Source data:
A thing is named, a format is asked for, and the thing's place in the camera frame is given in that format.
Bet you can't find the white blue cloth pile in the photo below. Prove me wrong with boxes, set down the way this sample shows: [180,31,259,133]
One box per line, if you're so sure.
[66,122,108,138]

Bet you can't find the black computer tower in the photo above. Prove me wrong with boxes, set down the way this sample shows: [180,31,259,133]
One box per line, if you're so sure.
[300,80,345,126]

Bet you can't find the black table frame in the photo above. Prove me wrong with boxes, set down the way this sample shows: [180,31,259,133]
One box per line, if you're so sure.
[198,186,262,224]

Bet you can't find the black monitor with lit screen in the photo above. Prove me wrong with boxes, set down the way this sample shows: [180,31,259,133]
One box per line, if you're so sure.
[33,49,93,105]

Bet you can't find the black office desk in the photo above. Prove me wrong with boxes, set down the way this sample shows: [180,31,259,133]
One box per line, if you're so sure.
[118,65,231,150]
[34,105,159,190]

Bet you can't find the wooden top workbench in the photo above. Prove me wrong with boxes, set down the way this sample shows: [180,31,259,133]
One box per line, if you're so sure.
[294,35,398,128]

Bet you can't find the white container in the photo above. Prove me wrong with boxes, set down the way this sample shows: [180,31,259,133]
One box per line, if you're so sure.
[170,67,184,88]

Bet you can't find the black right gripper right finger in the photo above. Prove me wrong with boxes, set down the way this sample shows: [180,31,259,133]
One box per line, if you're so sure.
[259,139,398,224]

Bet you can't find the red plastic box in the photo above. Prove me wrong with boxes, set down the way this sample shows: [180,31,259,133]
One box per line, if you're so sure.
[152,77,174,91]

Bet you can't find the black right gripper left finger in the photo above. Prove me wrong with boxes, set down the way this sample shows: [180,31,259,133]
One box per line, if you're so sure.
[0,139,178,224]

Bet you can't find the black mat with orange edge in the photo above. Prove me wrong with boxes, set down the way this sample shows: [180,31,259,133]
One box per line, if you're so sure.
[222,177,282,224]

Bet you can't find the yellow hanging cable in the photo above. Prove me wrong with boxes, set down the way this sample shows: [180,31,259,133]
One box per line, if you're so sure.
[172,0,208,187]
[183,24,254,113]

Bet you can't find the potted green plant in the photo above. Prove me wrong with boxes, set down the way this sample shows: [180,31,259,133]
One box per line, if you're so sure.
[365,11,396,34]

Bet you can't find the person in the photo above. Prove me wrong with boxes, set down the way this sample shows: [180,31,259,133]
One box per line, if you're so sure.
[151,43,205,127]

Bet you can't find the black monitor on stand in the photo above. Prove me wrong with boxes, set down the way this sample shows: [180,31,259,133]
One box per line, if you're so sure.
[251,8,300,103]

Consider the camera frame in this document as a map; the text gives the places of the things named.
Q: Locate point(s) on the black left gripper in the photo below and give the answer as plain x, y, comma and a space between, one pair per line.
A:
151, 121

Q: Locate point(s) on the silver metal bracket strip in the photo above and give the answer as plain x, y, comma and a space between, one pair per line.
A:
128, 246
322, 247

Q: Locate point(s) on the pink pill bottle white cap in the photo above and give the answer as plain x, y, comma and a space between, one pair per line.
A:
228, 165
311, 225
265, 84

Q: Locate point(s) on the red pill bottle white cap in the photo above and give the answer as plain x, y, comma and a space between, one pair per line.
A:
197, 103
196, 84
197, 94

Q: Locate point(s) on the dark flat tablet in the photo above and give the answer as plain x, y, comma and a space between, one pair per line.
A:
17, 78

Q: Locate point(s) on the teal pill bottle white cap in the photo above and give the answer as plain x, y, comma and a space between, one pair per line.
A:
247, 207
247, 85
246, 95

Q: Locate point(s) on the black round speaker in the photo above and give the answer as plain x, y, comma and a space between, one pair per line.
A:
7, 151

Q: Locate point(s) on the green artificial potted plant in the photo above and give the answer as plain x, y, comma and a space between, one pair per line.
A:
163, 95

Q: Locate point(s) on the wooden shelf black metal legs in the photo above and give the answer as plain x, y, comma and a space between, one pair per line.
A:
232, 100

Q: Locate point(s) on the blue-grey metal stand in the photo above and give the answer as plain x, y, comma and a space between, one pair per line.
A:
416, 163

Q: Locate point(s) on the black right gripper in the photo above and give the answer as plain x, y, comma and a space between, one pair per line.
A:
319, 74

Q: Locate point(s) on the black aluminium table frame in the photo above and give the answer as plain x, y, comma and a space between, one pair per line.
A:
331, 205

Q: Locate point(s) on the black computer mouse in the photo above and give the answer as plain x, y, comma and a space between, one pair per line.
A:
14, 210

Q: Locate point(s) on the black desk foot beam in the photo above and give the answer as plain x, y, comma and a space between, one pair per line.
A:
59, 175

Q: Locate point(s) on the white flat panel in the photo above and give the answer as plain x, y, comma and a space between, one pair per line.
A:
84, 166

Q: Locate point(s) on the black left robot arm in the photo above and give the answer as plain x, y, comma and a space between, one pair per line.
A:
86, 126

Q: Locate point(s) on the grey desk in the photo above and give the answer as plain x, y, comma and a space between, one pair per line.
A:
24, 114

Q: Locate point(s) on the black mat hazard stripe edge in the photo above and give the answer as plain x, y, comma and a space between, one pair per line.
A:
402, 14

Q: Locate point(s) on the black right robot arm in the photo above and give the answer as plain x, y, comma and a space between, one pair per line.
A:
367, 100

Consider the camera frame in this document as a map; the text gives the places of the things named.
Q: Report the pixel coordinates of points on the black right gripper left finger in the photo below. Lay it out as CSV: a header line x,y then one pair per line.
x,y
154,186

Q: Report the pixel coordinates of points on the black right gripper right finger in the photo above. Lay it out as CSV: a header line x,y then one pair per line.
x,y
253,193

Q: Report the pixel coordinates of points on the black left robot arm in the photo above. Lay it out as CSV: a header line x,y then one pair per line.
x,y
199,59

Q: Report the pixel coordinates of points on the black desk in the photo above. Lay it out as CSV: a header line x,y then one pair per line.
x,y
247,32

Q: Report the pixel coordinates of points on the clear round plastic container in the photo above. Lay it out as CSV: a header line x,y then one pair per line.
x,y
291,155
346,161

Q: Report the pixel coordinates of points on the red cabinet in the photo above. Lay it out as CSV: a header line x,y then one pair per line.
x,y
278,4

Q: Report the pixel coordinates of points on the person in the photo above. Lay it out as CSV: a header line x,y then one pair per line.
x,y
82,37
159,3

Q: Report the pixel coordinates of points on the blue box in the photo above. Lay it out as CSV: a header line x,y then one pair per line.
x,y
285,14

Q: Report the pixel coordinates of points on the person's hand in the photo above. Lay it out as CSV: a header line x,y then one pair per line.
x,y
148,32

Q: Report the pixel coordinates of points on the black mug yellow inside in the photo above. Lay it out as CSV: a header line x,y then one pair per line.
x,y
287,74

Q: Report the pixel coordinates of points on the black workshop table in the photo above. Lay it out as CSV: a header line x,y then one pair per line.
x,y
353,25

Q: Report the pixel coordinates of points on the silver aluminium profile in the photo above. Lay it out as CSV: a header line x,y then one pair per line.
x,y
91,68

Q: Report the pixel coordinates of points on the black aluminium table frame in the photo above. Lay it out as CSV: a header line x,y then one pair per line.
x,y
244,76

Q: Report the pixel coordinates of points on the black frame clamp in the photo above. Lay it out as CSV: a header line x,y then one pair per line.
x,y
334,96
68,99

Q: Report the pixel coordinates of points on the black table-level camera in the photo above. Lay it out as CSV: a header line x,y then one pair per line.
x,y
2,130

> **Goal of the exercise**:
Having output the line that contains "Bet you can't find the black computer", stop. Every line before it, back to the first line of the data, must be reproduced exactly.

> **Answer section**:
A thing is named, a format is asked for, and the thing's place in the camera frame is given in that format.
Bet you can't find the white blue cloth pile in the photo below. Prove me wrong with boxes, set down the way this sample shows: [180,31,259,133]
One box per line, if you're so sure.
[66,122,108,138]

Bet you can't find the black computer tower in the photo above. Prove me wrong with boxes, set down the way this sample shows: [180,31,259,133]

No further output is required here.